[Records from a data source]
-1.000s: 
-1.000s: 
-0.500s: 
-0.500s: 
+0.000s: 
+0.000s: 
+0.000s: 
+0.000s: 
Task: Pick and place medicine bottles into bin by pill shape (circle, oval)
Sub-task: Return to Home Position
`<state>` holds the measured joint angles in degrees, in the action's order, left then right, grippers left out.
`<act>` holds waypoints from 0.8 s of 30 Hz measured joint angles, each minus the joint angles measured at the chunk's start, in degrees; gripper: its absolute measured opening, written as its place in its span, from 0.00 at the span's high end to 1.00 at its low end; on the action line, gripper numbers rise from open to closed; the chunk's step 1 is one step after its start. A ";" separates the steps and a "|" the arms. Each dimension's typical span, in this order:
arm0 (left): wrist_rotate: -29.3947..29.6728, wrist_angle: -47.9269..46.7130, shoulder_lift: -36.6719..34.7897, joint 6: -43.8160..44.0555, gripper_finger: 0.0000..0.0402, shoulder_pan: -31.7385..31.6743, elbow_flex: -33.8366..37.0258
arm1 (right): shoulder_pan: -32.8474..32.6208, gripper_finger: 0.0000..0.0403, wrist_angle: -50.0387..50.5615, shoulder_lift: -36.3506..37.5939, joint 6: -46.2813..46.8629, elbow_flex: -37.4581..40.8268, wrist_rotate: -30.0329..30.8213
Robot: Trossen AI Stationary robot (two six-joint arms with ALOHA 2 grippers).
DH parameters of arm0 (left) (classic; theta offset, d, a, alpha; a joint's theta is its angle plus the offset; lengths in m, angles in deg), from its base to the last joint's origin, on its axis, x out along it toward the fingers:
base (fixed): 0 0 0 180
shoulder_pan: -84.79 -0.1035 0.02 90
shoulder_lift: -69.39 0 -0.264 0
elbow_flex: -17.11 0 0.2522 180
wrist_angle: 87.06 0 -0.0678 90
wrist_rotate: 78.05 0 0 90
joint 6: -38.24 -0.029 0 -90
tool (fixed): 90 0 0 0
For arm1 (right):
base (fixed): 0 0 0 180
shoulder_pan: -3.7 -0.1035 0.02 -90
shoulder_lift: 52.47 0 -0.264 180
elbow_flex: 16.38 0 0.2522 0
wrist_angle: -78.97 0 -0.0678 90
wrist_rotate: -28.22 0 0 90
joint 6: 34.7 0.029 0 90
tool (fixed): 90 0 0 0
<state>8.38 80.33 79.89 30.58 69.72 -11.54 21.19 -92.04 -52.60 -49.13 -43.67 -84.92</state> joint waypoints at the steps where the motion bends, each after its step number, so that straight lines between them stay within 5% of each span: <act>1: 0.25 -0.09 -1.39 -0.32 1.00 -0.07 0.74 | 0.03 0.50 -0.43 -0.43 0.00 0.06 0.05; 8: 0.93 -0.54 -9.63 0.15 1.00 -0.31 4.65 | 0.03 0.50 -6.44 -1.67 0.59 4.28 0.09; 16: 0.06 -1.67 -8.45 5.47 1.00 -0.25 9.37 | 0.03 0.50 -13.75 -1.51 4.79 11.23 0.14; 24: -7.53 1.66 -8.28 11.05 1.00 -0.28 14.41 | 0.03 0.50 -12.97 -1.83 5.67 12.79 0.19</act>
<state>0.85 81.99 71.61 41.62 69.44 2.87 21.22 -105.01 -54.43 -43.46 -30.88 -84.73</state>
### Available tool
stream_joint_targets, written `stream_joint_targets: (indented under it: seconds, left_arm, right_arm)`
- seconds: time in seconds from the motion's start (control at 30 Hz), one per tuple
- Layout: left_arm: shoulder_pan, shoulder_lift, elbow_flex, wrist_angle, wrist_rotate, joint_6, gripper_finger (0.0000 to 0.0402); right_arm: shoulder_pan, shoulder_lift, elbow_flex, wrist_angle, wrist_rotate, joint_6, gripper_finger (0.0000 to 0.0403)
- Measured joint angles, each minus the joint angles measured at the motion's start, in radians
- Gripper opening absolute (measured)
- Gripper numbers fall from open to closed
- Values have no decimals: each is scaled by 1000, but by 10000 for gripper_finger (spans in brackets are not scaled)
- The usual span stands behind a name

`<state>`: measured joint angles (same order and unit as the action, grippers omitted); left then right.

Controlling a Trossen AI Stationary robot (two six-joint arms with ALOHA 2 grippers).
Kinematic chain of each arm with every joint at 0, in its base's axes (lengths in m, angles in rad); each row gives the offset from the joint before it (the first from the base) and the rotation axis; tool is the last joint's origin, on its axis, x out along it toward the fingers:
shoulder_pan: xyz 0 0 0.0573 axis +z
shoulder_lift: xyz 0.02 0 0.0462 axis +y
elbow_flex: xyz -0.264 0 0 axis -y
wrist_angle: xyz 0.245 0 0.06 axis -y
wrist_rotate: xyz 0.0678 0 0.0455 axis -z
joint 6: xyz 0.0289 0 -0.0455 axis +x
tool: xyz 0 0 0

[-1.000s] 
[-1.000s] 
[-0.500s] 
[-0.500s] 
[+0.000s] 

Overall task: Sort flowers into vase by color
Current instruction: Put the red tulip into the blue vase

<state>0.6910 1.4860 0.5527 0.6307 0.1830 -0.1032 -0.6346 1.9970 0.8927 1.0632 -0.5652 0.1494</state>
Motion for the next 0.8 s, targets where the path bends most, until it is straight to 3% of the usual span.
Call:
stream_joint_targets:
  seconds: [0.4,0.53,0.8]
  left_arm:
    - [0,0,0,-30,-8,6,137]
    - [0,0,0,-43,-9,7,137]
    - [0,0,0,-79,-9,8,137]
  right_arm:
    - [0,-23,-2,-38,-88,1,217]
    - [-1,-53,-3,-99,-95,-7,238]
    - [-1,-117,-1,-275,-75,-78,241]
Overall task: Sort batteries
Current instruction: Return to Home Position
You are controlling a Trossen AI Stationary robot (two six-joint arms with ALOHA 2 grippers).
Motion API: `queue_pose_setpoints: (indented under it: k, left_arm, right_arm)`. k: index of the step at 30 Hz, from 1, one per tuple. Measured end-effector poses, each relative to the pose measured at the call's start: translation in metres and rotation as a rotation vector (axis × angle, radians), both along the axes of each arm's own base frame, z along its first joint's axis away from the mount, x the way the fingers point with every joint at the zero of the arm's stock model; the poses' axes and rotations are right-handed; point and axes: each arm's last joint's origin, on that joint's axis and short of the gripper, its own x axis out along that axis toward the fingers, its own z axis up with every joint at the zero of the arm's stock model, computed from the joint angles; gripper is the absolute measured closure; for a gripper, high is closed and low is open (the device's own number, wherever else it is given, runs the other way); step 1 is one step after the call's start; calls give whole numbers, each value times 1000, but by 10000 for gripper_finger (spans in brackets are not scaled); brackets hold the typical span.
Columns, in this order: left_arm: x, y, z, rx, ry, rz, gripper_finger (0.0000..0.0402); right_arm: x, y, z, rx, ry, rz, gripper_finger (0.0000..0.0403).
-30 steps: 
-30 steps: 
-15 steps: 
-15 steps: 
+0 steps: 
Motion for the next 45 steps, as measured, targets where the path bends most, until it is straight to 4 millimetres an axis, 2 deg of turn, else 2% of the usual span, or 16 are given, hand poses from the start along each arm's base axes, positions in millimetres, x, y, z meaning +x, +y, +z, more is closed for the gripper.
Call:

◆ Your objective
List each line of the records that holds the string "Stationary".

◆ Response area
Robot: Trossen AI Stationary robot (two six-joint arms with ALOHA 2 grippers).
Controlling a Trossen AI Stationary robot (two six-joint arms with ALOHA 2 grippers).
You are controlling a Trossen AI Stationary robot (two six-joint arms with ALOHA 2 grippers).

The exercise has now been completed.